_What you are asked to do_
Take the line that contains "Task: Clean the" and each line after it to the end of the material below, and return them exactly, minus the pictures.

_Available data_
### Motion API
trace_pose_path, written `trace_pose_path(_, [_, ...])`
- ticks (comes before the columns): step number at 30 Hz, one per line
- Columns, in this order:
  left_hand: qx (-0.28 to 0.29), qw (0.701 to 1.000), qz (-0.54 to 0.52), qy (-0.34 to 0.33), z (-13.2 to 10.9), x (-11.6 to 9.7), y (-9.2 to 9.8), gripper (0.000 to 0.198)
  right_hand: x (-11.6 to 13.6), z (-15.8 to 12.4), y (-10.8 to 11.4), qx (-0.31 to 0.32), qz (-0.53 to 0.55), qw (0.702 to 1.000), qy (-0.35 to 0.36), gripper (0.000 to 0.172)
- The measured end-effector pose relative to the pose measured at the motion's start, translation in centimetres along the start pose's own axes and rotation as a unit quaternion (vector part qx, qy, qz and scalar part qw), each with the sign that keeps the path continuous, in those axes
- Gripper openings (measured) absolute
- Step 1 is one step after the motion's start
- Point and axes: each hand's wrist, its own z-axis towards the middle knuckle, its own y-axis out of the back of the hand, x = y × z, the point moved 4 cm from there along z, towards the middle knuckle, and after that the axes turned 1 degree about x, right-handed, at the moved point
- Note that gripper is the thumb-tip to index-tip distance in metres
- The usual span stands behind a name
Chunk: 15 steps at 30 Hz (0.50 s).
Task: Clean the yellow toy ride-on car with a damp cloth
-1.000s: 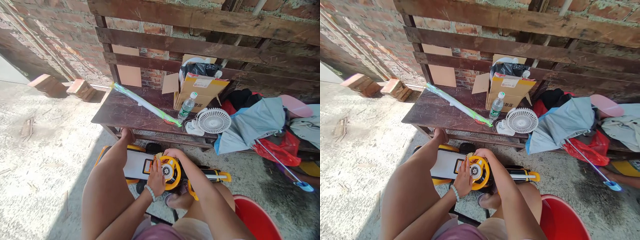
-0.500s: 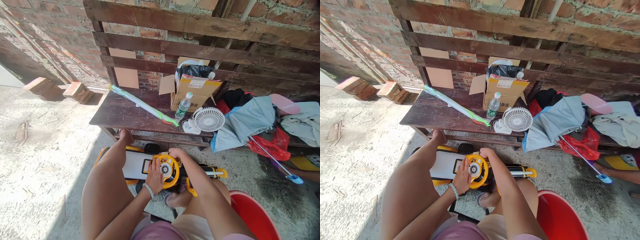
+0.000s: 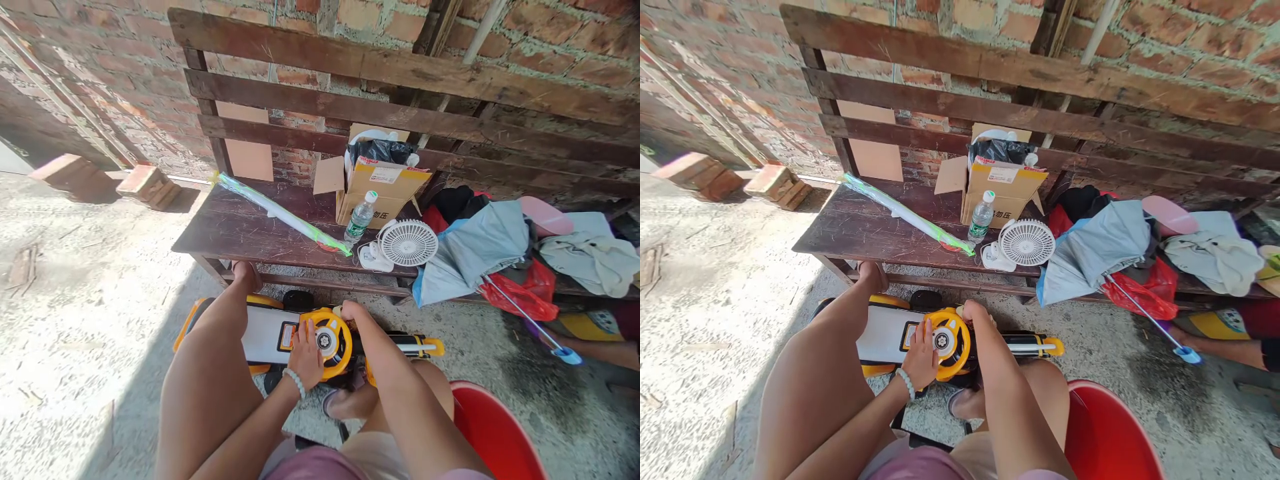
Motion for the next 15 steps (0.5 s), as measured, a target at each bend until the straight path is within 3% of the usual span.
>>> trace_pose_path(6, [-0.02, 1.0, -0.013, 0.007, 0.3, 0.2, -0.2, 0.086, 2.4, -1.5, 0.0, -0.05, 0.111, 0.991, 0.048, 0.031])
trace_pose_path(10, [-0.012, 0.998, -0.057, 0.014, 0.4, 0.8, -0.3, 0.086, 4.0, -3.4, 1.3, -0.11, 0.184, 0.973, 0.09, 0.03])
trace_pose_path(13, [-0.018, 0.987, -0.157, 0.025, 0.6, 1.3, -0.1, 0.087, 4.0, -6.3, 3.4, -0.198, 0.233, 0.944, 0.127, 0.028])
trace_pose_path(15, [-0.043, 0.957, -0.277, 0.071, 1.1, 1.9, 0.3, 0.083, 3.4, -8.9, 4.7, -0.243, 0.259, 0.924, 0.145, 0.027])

_Response to this task_
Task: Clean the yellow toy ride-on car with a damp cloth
-1.000s: 
-0.500s: 
+0.000s: 
Motion for the next 15 steps (0.5 s), as measured, a target at each bend until the straight path is within 3% of the usual span.
>>> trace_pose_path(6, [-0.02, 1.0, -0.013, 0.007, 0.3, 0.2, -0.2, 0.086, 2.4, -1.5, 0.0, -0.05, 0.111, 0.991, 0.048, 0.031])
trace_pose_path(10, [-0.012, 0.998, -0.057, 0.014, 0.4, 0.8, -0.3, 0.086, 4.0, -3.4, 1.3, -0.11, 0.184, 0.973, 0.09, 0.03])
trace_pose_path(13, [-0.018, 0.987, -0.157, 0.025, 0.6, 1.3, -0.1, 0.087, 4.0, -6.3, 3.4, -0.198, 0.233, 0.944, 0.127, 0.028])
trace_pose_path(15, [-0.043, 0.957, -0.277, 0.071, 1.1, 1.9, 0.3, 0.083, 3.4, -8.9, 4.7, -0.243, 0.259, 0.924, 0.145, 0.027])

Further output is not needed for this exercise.